Trying to understand the difference between UTXO in profit and supply in profit from glassnode.com and hoping someone can offer clarification.
Definitions from glassnode.com
UTXO in Profit – The number of unspent transaction outputs whose price at creation time was lower than the current price.
Total Supply in Profit – The circulating supply in profit, i.e. the amount of coins whose price at the time they last moved was lower than the current price
The UTXO metric makes sense to me. The timestamp of creation for each UTXO is available. You can get the price at that timestamp and compare to the current price…above (loss) or below (profit).

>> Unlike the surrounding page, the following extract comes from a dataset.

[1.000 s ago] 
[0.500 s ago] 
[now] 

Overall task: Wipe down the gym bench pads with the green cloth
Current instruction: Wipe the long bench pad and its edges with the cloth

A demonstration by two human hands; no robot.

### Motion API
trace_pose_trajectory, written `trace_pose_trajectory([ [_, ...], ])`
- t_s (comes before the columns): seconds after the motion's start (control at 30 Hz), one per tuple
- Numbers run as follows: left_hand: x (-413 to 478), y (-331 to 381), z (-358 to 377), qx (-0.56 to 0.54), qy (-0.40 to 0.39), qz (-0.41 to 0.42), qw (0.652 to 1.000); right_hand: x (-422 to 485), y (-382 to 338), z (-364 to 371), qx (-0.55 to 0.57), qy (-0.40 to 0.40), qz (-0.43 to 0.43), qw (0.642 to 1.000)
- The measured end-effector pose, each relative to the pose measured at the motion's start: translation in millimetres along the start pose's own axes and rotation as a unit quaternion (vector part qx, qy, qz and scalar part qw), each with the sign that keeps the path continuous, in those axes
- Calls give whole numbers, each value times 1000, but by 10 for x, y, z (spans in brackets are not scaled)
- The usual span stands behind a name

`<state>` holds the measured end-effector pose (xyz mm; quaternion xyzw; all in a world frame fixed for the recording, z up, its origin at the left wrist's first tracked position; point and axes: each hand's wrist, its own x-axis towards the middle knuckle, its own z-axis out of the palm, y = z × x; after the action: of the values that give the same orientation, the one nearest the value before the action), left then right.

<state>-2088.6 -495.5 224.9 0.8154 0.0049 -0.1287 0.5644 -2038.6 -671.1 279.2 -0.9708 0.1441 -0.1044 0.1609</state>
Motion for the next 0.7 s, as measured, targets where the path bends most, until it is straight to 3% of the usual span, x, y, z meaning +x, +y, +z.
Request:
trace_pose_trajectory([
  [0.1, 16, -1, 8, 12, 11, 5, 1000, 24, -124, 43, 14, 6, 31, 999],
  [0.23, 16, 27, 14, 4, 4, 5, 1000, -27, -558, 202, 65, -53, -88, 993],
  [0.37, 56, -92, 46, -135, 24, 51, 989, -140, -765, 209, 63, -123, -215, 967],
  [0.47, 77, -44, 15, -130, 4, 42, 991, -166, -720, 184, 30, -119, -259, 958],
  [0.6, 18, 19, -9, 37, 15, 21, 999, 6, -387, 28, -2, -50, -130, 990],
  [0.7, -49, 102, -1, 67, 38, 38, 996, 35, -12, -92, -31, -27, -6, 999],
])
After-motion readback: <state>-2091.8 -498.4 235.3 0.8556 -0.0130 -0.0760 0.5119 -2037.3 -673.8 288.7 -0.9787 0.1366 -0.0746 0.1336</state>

The total supply metric is hanging me up in two areas…I don’t know exactly what the mean by “move”. Does that mean when the UTXO was transacted and subsequently destroyed, a UTXO can only be spent once to prevent double spend right? When you “move” a BTC you really create a new UTXO for the receiver and a second UTXO if the sender is due change. I don’t understand describing that as “move”.

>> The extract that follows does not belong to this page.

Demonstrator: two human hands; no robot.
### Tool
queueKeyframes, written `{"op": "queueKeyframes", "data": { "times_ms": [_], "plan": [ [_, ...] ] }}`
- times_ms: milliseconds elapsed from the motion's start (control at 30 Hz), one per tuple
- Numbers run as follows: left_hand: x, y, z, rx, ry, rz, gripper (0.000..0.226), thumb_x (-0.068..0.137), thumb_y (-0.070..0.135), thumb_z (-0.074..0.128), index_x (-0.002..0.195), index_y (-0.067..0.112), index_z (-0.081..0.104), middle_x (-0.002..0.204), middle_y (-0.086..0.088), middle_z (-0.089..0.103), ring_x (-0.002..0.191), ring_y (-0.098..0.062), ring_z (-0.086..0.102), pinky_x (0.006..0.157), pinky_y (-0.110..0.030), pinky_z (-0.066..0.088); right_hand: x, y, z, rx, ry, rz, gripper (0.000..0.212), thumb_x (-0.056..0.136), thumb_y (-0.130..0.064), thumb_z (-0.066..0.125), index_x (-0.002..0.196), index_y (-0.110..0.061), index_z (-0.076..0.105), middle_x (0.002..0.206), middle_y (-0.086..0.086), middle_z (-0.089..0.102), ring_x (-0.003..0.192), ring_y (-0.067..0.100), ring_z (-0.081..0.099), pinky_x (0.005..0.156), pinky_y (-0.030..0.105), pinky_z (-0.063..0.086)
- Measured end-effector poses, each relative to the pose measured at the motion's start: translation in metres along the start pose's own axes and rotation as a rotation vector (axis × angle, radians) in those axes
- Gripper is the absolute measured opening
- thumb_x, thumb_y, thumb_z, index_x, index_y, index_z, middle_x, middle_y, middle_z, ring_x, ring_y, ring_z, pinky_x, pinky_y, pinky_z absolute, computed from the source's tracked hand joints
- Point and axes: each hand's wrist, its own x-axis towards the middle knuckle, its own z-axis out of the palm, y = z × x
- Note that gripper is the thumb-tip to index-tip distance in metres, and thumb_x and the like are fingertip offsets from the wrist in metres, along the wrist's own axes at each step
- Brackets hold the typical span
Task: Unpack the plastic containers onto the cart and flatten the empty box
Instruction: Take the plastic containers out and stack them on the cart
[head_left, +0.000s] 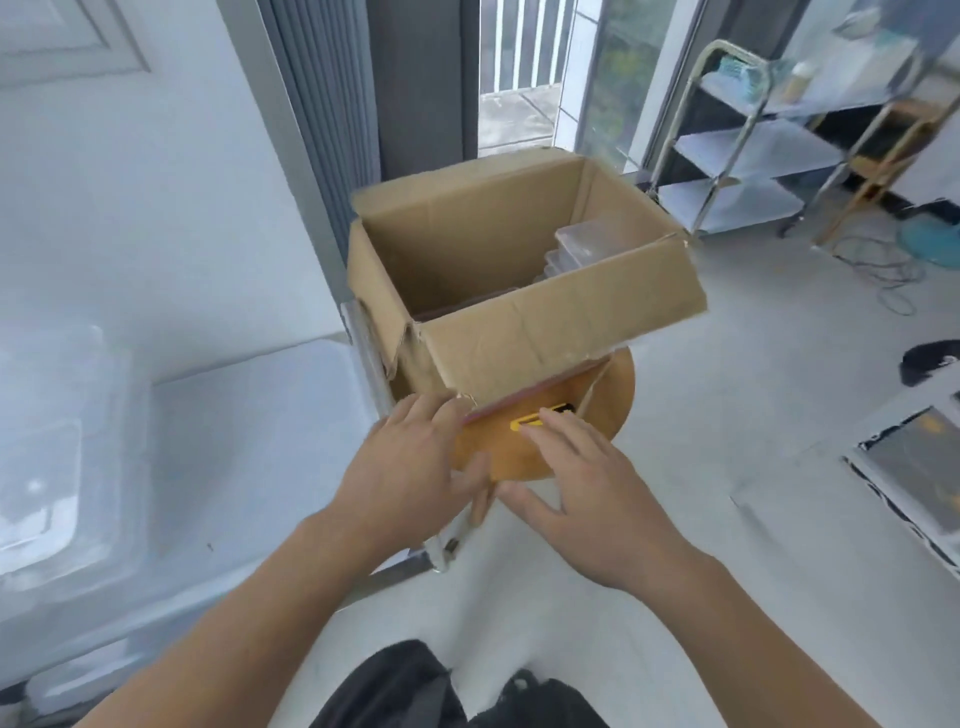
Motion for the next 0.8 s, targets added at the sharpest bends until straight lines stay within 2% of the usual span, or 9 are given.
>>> {"op": "queueKeyframes", "data": {
  "times_ms": [200,367,500,667,800],
  "plan": [
    [0.047,0.018,0.01,0.007,-0.049,0.041,0.056,0.098,0.053,0.043,0.148,0.027,0.039,0.156,0.009,0.034,0.144,-0.014,0.029,0.115,-0.032,0.028,0.018,0.043,-0.019,0.08,0.038,0.069,0.066,0.097,-0.062,0.042,0.153,-0.03,0.032,0.163,-0.013,0.019,0.149,0.006,0.012,0.122,0.031,0.018],
    [0.106,0.015,0.016,-0.017,-0.061,0.026,0.062,0.097,0.055,0.04,0.149,0.023,0.039,0.156,0.006,0.035,0.143,-0.016,0.031,0.115,-0.036,0.032,0.069,0.073,-0.045,0.043,0.036,0.069,0.063,0.098,-0.058,0.044,0.153,-0.03,0.032,0.162,-0.015,0.019,0.148,0.005,0.012,0.12,0.03,0.017],
    [0.165,0.009,0.008,-0.035,-0.048,0.005,0.085,0.078,0.068,0.017,0.144,0.021,0.045,0.152,0.007,0.04,0.139,-0.017,0.036,0.11,-0.034,0.035,0.13,0.088,-0.071,0.019,0.011,0.05,0.066,0.097,-0.061,0.043,0.154,-0.029,0.031,0.163,-0.013,0.018,0.15,0.007,0.011,0.122,0.032,0.017],
    [0.23,-0.008,0.003,-0.061,-0.03,-0.023,0.06,0.097,0.054,0.045,0.149,0.023,0.039,0.157,0.005,0.034,0.146,-0.016,0.027,0.115,-0.035,0.031,0.203,0.096,-0.096,-0.037,0.008,-0.01,0.068,0.096,-0.063,0.04,0.153,-0.026,0.033,0.162,-0.01,0.021,0.149,0.007,0.013,0.121,0.03,0.016],
    [0.26,-0.02,-0.001,-0.086,-0.052,-0.088,0.071,0.088,0.059,0.032,0.149,0.023,0.039,0.157,0.007,0.034,0.145,-0.014,0.027,0.113,-0.031,0.03,0.249,0.097,-0.108,-0.051,-0.046,-0.058,0.064,0.097,-0.059,0.042,0.153,-0.028,0.034,0.161,-0.013,0.022,0.148,0.004,0.014,0.119,0.028,0.016]
  ]
}}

And “supply” in this context of comparing to UTXO is unclear to me. I get that total supply is ~18.5m BTC mined and circulating. But how are you tracking whether a BTC is in profit or not when BTC are often carved up by the UTXO processing? If I mined a BTC and spent multiple portions of it over 10 transactions…that BTC doesn’t really exist anymore…because it’s UTXO doesn’t exist.
I hope that is clear. Any help would be appreciated.